======== Data ========

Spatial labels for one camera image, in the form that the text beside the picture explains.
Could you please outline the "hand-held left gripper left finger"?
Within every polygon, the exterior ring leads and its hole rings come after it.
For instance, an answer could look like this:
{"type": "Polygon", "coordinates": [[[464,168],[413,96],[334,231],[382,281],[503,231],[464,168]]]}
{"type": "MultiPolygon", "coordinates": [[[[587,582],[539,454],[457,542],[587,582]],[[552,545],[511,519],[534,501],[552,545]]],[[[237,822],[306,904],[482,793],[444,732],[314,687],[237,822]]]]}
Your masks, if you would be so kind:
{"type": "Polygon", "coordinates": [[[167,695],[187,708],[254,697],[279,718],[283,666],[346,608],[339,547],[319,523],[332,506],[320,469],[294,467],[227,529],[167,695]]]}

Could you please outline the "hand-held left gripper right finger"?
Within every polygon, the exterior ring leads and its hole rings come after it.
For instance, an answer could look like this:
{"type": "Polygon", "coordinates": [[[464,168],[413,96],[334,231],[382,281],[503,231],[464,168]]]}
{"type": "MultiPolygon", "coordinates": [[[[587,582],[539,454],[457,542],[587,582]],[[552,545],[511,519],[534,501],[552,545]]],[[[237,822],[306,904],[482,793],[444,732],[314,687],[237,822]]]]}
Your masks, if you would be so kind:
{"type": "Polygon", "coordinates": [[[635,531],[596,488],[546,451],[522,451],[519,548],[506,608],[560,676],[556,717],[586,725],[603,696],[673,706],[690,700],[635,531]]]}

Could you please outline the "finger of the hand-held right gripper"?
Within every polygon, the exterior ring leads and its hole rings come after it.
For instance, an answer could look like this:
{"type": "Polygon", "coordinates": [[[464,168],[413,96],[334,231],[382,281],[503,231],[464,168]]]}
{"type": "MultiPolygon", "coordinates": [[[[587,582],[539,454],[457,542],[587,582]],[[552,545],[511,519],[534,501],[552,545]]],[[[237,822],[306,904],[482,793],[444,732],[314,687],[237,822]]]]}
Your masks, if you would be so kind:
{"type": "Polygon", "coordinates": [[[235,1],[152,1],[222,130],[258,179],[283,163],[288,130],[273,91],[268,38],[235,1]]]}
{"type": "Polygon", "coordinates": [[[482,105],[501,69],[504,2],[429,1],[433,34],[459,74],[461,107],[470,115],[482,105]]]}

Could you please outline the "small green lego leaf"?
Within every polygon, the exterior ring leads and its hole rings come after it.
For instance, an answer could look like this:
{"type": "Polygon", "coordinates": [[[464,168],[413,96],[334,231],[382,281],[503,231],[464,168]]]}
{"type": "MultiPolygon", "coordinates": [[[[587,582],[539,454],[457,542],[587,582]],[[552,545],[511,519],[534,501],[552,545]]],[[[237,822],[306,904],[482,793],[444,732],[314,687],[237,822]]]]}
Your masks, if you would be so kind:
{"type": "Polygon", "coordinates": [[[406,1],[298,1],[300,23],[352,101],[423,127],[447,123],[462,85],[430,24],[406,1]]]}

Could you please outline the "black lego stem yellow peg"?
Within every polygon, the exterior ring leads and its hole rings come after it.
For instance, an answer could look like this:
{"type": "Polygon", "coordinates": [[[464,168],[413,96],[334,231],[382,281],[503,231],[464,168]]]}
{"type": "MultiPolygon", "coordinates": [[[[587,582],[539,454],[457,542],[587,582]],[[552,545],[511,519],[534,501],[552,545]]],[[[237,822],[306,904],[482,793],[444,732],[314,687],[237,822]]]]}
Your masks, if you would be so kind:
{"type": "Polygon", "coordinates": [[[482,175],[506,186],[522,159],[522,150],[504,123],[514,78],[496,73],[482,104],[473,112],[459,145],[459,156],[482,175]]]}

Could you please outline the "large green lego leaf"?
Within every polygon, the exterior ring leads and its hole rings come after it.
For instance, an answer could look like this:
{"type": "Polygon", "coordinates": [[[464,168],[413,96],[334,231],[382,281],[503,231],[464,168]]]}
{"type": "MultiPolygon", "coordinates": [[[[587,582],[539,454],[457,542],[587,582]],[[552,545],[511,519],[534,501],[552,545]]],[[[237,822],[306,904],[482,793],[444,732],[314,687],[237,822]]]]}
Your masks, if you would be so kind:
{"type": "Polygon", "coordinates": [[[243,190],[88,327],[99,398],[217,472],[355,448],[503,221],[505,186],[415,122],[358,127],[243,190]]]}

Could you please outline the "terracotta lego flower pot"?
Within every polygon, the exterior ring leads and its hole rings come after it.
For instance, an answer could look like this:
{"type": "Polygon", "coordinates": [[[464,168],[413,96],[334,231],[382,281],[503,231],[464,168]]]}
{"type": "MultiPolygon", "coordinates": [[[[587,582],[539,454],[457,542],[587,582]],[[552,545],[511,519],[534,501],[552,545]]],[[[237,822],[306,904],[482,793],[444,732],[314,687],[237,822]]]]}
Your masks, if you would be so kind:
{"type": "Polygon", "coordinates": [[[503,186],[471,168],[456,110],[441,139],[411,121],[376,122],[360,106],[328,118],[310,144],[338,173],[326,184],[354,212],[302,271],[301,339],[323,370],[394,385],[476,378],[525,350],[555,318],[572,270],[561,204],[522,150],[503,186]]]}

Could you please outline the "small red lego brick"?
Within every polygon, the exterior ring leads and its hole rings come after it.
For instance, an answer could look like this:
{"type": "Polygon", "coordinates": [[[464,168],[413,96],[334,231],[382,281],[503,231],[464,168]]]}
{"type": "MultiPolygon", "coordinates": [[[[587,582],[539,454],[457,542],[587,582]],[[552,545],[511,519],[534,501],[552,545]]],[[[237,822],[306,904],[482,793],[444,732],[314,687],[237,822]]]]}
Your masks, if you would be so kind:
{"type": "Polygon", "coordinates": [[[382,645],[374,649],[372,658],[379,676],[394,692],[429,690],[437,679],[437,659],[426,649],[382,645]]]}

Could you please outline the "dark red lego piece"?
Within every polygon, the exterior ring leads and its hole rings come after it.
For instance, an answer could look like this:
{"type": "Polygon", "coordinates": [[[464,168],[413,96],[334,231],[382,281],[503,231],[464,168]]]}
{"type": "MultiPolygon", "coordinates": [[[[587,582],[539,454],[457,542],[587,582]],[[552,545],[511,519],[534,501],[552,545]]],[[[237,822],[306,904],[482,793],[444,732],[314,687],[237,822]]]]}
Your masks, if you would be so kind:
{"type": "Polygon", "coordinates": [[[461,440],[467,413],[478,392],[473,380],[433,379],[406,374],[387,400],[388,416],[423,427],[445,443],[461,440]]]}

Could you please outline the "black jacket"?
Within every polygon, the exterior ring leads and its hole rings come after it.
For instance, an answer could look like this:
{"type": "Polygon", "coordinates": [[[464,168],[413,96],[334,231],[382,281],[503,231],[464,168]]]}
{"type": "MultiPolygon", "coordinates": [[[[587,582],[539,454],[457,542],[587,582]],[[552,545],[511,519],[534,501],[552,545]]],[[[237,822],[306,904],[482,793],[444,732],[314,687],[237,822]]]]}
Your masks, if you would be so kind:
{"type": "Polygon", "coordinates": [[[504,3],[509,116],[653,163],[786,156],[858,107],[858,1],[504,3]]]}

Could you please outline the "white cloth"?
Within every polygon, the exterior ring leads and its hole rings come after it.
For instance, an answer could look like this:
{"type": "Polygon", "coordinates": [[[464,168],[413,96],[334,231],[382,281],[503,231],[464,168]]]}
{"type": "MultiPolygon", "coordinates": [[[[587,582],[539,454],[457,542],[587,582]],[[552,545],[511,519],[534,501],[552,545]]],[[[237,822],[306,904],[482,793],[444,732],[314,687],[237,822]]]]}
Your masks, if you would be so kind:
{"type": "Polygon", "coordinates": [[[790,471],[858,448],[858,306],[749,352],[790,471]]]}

========

▶ [Goal of the exercise]:
Find every line in the records that has the word "leaf". Copy those lines.

▶ [Your solution]:
Could you please outline the "small green lego leaf"?
Could you please outline the "large green lego leaf"?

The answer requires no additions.